Join us for Anne Steacy Science Conversations with Kate Zernike ’90, award-winning journalist, author, longtime reporter for The New York Times and Trinity alum for a fascinating talk titled The Exceptions: Women in Science, Women in the World.
In 1999, the Massachusetts Institute of Technology made the unusual declaration that it had discriminated against the women on its science faculty. This acknowledgement by one of the world’s leading universities set off a reckoning about the lack of women at the highest levels of STEM fields. Kate Zernike, author of will tell the story of how MIT came to make this historic admission, and how it resonates more than 25 years later, well beyond science and academia.

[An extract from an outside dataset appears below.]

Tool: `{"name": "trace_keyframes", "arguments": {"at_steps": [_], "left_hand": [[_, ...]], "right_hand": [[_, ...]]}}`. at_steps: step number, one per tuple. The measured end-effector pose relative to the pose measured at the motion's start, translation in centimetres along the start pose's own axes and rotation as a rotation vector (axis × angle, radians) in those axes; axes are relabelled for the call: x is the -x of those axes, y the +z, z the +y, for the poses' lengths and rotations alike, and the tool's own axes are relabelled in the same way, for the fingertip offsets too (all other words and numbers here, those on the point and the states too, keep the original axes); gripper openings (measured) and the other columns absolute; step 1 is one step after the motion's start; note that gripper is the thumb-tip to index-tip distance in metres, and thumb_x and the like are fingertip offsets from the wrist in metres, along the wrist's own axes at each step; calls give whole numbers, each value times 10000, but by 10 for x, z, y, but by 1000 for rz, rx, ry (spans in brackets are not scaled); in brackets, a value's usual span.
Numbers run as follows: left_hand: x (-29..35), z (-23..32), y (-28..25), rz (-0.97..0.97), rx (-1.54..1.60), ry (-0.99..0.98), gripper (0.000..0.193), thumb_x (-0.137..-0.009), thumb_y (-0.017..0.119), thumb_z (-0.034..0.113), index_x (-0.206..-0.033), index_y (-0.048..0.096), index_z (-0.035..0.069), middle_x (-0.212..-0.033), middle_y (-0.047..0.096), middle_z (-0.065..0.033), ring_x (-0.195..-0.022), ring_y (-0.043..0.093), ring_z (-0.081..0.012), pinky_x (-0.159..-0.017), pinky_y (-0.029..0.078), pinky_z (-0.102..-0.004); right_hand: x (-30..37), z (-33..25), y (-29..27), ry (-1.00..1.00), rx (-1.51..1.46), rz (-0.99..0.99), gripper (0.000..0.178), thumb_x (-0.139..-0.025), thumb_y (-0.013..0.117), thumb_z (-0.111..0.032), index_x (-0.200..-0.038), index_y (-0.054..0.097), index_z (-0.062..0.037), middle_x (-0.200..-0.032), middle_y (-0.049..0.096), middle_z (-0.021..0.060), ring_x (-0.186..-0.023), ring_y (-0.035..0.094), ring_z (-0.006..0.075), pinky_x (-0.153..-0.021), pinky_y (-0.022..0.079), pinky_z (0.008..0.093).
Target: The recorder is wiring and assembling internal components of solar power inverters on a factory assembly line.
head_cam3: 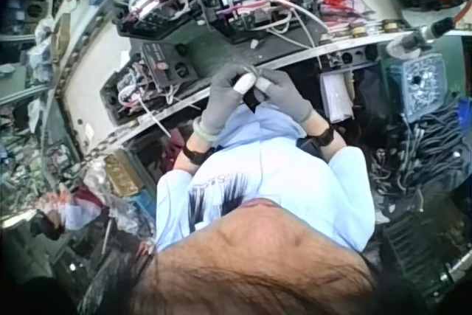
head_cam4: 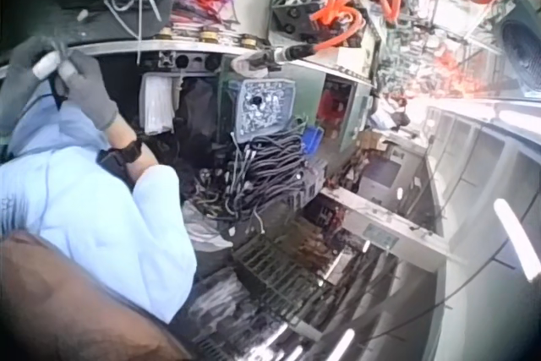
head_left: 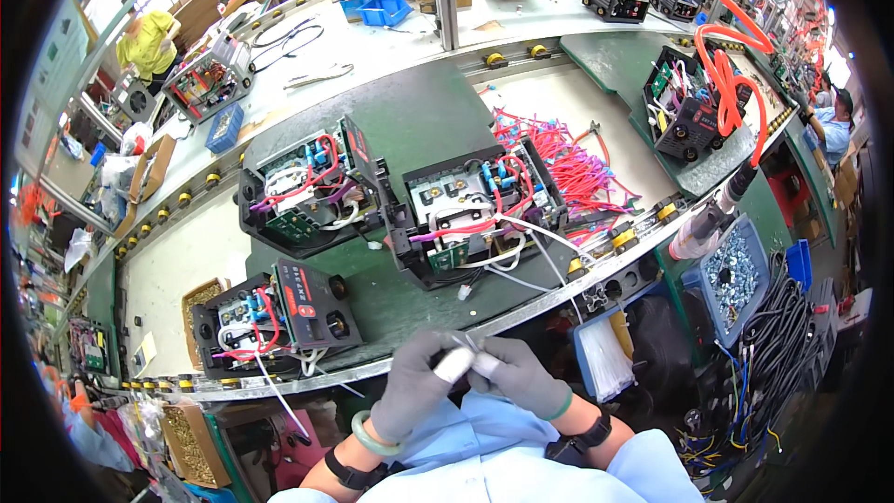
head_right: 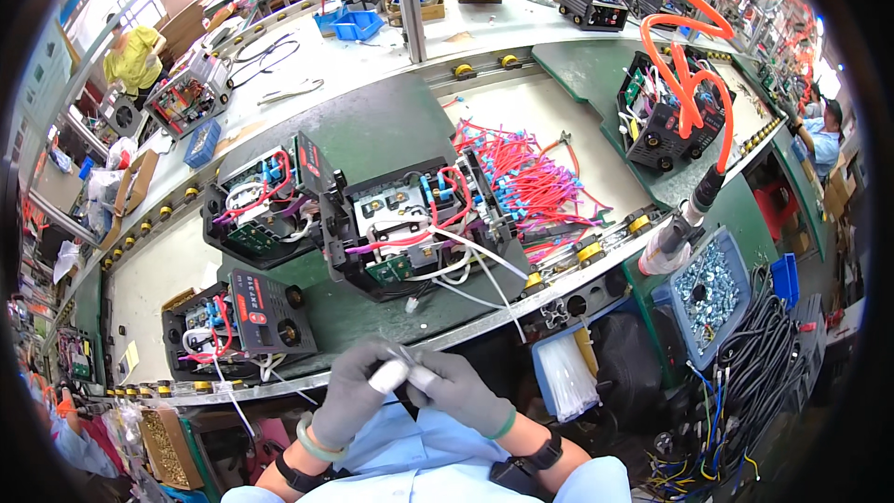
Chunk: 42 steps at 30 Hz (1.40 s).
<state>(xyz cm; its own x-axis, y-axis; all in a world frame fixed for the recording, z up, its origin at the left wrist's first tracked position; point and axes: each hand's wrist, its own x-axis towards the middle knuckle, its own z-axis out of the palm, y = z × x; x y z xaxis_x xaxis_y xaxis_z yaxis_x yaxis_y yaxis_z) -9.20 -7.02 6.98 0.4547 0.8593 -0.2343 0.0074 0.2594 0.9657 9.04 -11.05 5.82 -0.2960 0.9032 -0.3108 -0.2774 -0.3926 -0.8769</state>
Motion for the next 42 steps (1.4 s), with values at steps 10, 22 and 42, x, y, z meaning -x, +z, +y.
{"name": "trace_keyframes", "arguments": {"at_steps": [10, 22, 42], "left_hand": [[18, 20, -30, 527, -685, 705, 95, -802, 687, 20, -888, 646, 23, -855, 598, -121, -735, 605, -264, -628, 480, -342], [25, 173, -113, 403, -956, 822, 230, -787, 726, 36, -1010, 678, 62, -845, 651, -110, -733, 651, -260, -652, 526, -356], [-110, 126, -186, 477, -1816, 629, 255, -766, 780, 261, -989, 732, 147, -1172, 644, -70, -1088, 597, -296, -906, 451, -429]], "right_hand": [[-43, 3, 42, -236, 349, 51, 204, -973, 565, -171, -929, 648, 10, -663, 565, 51, -581, 522, 115, -541, 430, 303], [-133, -22, 102, -216, -12, 82, 198, -943, 497, -83, -1078, 640, -61, -642, 473, -42, -543, 433, 31, -499, 356, 213], [-219, -14, 107, -17, -409, 342, 190, -969, 584, -288, -1005, 655, -117, -646, 450, -81, -444, 345, 32, -403, 251, 225]]}}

This event is part of the Anne Steacy Program in Science Communication and will explore the challenges and opportunities around creating compelling science communication.
Speaker Bio:
Kate Zernike ’90 is a journalist and author. She has been a reporter for The New York Times since 2000, where she was a member of the team that won the 2002 Pulitzer Prize for Explanatory Reporting for stories about al-Qaeda before and after the 9/11 terror attacks. Her most recent book, “The Exceptions: Nancy Hopkins and the Fight for Women in Science,” was a New York Times Notable Book, was named one of the 25 best books of 2023 by the American Library Association, and was a finalist for the Royal Society Science Book Prize. She is a graduate of 杏吧原创 at the University of Toronto and the Graduate School of Journalism at Columbia University.